Многоуважаемый, дорогой батюшка, отец Флавиан! При сем прилагаю труд мой малый — записки о родимом, дорогом Старце. Писала их с любовью. Хотя в этих записках обличается прежняя жизнь моя, но я радуюсь этому, ибо это еще более будет служить в похвалу дорогого отца. Одним словом, отдаю их на Вашу волю святую; прочтите и решите, годятся ли они. Думаю, что родимому нравится мой труд, ибо во время составления этих записок я два раза во сне видела дорогого отца, да такого доброго и ласкового... Скоро думаю возвратиться в келью, хотя здесь хорошо на даче; но монастырская жизнь как-то более мне по духу. Здоровье мое — слава Богу. 2-го числа кончу воды. Прошу вас, дорогой батюшка, не забывайте молиться о делах моих, которые скоро должны решиться окончательно. На могилке родимого поминайте о сем. Плохо будет, ежели окончатся не в мою пользу.
Несколько раз думала написать Вам, многоуважаемый батюшка, не находите ли Вы нужным пригласить на освящение больницы и храма Тиньковых74, Афанасия Николаевича и супругу его, Наталью Андреевну: они искренно любили покойного Старца; я и теперь часто имею с ними переписку; они до сих пор глубоко чтут память родимого и много скорбят о том, что не стало уже в Оптиной отца Илариона.
Вероятно, они с любовью приехали бы на сие торжество. Простите, что как будто учу Вас, кого приглашать, но я очень люблю Тиньковых за их любовь к родному, потому и желалось их утешить.
Помолитесь о мне грешной; если что не так составлено в записках, то покройте это любовью и Вашим снисхождением.
Июнь 1876 год
Я нашел записки монахини Иларионы и с любовью к светлой ее памяти и памяти вдохновившего ее Старца делюсь ими с моим дорогим читателем.

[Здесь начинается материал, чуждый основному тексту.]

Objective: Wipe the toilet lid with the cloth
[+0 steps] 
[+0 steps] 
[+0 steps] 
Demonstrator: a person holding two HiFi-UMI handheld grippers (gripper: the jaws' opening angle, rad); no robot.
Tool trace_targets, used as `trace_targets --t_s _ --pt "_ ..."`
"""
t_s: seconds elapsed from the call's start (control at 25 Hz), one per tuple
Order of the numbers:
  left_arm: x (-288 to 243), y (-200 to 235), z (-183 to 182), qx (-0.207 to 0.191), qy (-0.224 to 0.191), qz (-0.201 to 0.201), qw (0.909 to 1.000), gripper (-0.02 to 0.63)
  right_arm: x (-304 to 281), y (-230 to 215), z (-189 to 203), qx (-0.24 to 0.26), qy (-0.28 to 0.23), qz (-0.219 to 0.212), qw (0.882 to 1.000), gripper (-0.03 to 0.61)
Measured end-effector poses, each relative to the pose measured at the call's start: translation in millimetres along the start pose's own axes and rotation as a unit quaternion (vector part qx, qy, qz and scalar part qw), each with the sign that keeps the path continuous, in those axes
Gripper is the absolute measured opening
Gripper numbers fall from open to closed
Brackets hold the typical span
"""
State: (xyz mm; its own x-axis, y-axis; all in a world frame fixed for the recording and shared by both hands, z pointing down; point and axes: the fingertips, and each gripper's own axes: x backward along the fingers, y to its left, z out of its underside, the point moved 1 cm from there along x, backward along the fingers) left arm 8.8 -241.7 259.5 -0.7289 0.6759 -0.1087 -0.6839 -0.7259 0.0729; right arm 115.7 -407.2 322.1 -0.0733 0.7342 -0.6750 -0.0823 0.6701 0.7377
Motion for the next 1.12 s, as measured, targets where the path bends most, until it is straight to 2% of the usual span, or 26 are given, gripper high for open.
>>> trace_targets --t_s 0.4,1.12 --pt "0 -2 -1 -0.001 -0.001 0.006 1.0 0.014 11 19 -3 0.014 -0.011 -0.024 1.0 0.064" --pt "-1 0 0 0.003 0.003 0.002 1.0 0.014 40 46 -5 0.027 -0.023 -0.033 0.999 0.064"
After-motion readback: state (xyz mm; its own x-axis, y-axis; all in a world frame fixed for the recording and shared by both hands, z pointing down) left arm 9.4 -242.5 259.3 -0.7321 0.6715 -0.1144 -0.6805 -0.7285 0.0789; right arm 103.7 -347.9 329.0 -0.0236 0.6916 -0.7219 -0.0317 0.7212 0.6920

В записках этих он найдет ключ к разумению великой тайны влияния истинно монашеского духа на многоскорбное, но верующее человеческое сердце; он поймет, для чего и кому нужны наши православные монастыри; поймет он и то, для чего и кому важно и нужно их уничтожение...
ЗАПИСКИ МОНАХИНИ ИЛАРИОНЫ ЛИХАРЕВОЙ
I.
Три года душа моя стремится к исполнению того, к чему только теперь решаюсь приступить. Возобновить в памяти моей и записать незабвенные дни и годы, прожитые мною близ дорогого старца, отца Илариона.
Немного их было, увы! По воле Божией, скоро я лишилась отца и благодетеля души моей... Робею, приступая к такому трудному делу — изъяснить на бумаге то, что почти необъяснимо: как, бывши низринута в пропасти греховные, погибала душа, погибало тело; чувствовала и скорбела о своей гибели, но сил не было выпутаться самой из сети мирской жизни. Господь, Который видит сердце человека и его произволение, видел и мое стремление к освобождению и послал мне спасителя, отца и покровителя.
Чтобы понятнее было то, что я хочу выразить в своих записках, начну краткую, насколько возможно, биографию свою. Если, вероятно, придется краснеть мне при воспоминании о прежней моей безобразной жизни, зато я найду утешение в том, что, обличая свою греховность, тем более выясняю силу благодати, данную моему Старцу.
Родилась я в городе Т. от родителей благородных и довольно знатного рода. Хотя отец мой не имел огромного состояния, но жил в полном достатке, содержал большое семейство — нас было семеро — и дал даже более чем приличное воспитание; не щадили ничего, чтобы дать нам и хорошее образование.
Я была в семействе вторая. Насколько помню сама, — а то после и моя мать говорила, — с ребячества я была красива собою и в детстве красотою обращала на себя внимание многих. Воспитание дано было нам строгое. Отец был характера сурового; боялись мы ужасно.
Семейство наше пользовалось уважением, и все находили, что мы получили хорошее нравственное воспитание.
Я рано стала сознавать свою красоту, и с годами во мне начало развиваться кокетство. Мне нравилось, что замечают мою наружность. Еще с двенадцати лет, помню, я уже замечала, кому нравлюсь, и это меня весьма утешало. Чувство это было, конечно, глубоко во мне скрыто: отец, как я уже говорила, был весьма строг; да и по годам мало было случаев развиться этой страсти нравиться.
Наконец минул мне шестнадцатый год. Уроки еще продолжались, но старшую мою сестру и меня уже стали изредка вывозить на вечера.
Сестра моя была не хороша собою, и это еще более выказывало мое превосходство. На погибель ли мою так делалось, но я подчас сама удивлялась, что стоило мне только куда показаться, как меня уже окружала толпа поклонников, и я, несмотря на свои юные годы, более чем искусно умела завлекать их и смеяться над ними.
При таких данных мне недолго было найти себе подходящую партию.